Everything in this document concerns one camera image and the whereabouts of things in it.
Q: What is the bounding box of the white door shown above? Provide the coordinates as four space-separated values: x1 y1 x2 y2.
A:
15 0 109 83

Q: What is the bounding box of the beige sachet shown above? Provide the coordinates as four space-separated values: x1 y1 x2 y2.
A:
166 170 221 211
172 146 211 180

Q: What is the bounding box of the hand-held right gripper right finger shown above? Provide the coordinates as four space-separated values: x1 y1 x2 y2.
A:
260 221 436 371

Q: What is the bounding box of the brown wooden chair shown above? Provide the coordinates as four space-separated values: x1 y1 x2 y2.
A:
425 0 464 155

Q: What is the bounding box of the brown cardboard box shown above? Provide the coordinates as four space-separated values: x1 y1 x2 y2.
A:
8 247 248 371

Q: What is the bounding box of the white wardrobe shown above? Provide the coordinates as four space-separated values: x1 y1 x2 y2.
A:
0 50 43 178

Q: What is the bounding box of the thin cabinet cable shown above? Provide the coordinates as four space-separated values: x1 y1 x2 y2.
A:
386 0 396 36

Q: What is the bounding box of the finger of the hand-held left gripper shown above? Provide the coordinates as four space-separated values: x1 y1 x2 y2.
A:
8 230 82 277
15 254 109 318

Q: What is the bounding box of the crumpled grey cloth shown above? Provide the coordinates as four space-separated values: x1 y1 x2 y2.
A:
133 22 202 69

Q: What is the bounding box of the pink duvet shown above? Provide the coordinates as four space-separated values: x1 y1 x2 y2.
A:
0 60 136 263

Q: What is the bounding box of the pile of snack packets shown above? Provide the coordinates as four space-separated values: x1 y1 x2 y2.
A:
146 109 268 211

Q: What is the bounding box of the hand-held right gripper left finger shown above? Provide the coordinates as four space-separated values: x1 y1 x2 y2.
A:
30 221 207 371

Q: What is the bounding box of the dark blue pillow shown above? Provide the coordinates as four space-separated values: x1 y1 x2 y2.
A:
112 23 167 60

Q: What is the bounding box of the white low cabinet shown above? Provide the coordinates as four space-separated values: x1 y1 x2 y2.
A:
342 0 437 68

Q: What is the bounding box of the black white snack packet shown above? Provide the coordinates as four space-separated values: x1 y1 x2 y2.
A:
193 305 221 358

* * *

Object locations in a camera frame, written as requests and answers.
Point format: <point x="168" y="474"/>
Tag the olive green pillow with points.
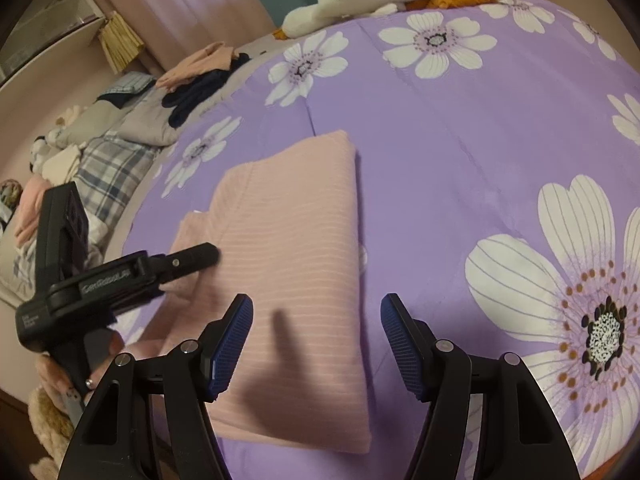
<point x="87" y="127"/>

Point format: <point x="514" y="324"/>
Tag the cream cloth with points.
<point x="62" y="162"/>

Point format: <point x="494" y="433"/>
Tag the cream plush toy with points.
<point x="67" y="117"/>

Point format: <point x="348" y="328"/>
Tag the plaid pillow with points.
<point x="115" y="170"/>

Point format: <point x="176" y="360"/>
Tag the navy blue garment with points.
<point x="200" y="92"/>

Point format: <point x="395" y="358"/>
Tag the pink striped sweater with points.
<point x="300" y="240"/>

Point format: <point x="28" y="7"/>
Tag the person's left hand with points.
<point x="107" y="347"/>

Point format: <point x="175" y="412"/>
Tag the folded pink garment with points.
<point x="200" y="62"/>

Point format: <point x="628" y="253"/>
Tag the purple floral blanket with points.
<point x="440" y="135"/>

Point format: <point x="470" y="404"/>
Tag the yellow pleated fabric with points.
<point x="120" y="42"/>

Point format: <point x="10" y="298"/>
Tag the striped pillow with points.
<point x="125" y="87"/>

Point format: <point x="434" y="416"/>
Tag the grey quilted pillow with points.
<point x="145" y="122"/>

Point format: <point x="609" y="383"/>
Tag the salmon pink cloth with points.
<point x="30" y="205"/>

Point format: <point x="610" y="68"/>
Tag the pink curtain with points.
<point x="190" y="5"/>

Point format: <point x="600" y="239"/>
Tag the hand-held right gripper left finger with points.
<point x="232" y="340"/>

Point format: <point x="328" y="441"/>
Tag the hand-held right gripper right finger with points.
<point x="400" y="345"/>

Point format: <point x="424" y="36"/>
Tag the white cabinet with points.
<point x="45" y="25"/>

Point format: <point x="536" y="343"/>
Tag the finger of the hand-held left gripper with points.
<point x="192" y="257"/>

* * *

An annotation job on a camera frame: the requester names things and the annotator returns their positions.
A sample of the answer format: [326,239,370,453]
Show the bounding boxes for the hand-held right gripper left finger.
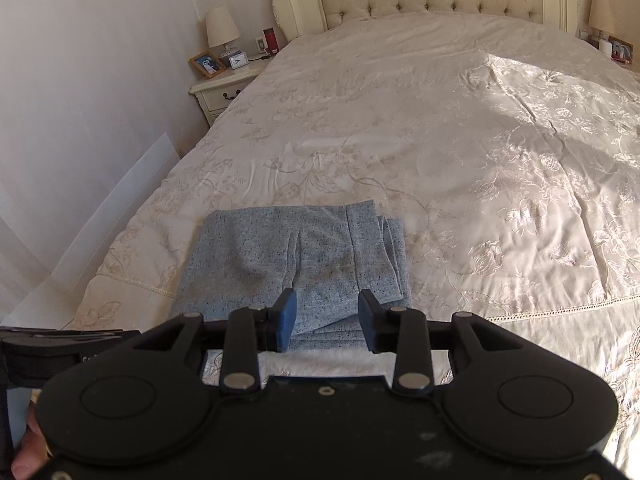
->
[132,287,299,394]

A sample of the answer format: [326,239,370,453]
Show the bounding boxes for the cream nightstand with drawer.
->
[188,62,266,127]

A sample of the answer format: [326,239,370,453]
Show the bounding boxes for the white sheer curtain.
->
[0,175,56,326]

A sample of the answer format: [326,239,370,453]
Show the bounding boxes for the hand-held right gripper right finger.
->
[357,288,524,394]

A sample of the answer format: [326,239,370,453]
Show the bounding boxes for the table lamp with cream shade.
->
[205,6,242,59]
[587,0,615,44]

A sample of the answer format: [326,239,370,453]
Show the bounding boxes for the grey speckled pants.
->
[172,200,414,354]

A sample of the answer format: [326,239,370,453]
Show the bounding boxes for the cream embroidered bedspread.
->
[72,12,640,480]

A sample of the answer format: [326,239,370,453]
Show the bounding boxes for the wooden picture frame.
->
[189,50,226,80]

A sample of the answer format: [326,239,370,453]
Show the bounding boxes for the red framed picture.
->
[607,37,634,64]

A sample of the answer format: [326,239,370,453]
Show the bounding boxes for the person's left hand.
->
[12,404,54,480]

WHAT YOU HAVE TO DO: Pick each line holding "brown" out of the entries above and return it.

SOLUTION TO THIS EXERCISE:
Q: What is the bounding box of the brown wooden chair shown above? Provide the coordinates as four space-separated values: x1 y1 x2 y2.
Q: What is the bounding box of the brown cardboard box shown above? Provide the coordinates as four space-separated values: x1 y1 x2 y2.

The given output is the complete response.